Advantages of Tangle
Another benefit of Tangle technology is the cost of operating it. For blockchain-based cryptocurrencies, like Bitcoin, there is a transaction fee levied for all transactions occurring on the network (irrespective of the transaction value). Because the transaction storing and processing mechanism of Tangle doesn't require any miners, there are no transaction fees.
As the number of small-sized micropayments (payments that involve fractional amounts) increases significantly in the future, transaction costs will make the use of blockchain-based cryptocurrency impractical for such payments. High transaction costs have already led to the problem of Bitcoin dust. Bitcoin dust refers to the small amount of Bitcoin leftover or unspent in a transaction that is lower in value than the minimum limit of a valid transaction. Thus, processing the transaction is impossible, trapping a tiny amount of Bitcoin in a wallet or address.
Iota's System Upgrade
Prior to the announcement of the launch of Iota's major system upgrade, called Coordicide, the role of the coordinator was necessary to protect user funds within the Tangle network. The coordinator was a security mechanism that ensured the authenticity of transactions and prevented double-spends. The role of coordinators was to nullify the impact of any conflicts in the record; in the case of a conflict, a coordinator was expected to reject a transaction.
However, since a coordinator was free to approve all kinds of transactions, they could approve faulty ones as well. In theory, a new transaction issued by a coordinator that approved an erroneous transaction would not be approved by other coordinators, thereby maintaining network integrity. In theory, this mechanism of requiring additional approvals was intended to ensure that only genuine transactions were approved by the system and with a higher level of confidence, speed, and efficiency.
However, the core tenet of the philosophy of distributed ledger technology (DLT) is that they should lack a centralized authority.
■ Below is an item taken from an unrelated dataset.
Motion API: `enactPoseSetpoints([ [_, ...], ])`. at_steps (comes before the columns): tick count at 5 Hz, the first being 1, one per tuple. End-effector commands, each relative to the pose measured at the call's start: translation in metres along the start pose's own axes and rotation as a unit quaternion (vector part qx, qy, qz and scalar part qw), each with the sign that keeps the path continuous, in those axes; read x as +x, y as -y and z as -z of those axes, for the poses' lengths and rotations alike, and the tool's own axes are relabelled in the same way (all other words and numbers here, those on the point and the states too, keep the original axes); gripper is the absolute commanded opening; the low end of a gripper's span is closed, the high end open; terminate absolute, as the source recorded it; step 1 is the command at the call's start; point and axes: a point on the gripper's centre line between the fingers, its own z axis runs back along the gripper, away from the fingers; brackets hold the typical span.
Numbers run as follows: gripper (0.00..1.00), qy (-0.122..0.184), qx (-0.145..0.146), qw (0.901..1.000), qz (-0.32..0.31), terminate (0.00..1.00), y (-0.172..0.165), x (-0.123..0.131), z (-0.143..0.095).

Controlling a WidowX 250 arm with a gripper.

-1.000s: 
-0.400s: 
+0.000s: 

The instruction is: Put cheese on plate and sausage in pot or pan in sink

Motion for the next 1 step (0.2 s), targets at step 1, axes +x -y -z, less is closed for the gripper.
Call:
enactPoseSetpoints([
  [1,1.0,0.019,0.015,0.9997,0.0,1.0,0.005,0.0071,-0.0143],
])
Tangle ran afoul of this philosophy; it required the coordinators in order to properly monitor its system and prevent attacks. In this way, Tangle had a central authority verifying all of its transactions; this is exactly what cryptocurrency was intended to do away with.
Critics of Tangle said that the necessity of the coordinator role allowed the Iota Foundation to choose which transactions would receive priority. In addition, this role provided an opportunity for a single point of attack: If, for some reason, a coordinator stopped working or was taken over, confirmations in the network would halt.
The IOTA Foundation had been working for years to get rid of the need for the coordinator role. This initiative, which was finally announced in May 2019, is called Coordicide.
The fact that Iota experienced delays in moving away from this form of centralization was reportedly the primary reason Iota's lead developer and co-founder Sergey Ivancheglo served David Sønstebø, the Iota Foundation’s director and another co-founder, with a lawsuit for roughly $8.5 million.
In late December 2019, the IOTA network was down for 24 hours, possibly due to a coordinated attack. Once the IOTA Reference Implementation (IRI) system marked a transaction as “already accounted for” in one bundle, it was ignored in the next bundle, which resulted in a corrupt ledger state from which the node was unable to recover. The incident led David Sønstebø to say Coordicide shouldn't happen too quickly (and certainly not until all the bugs had been ironed out).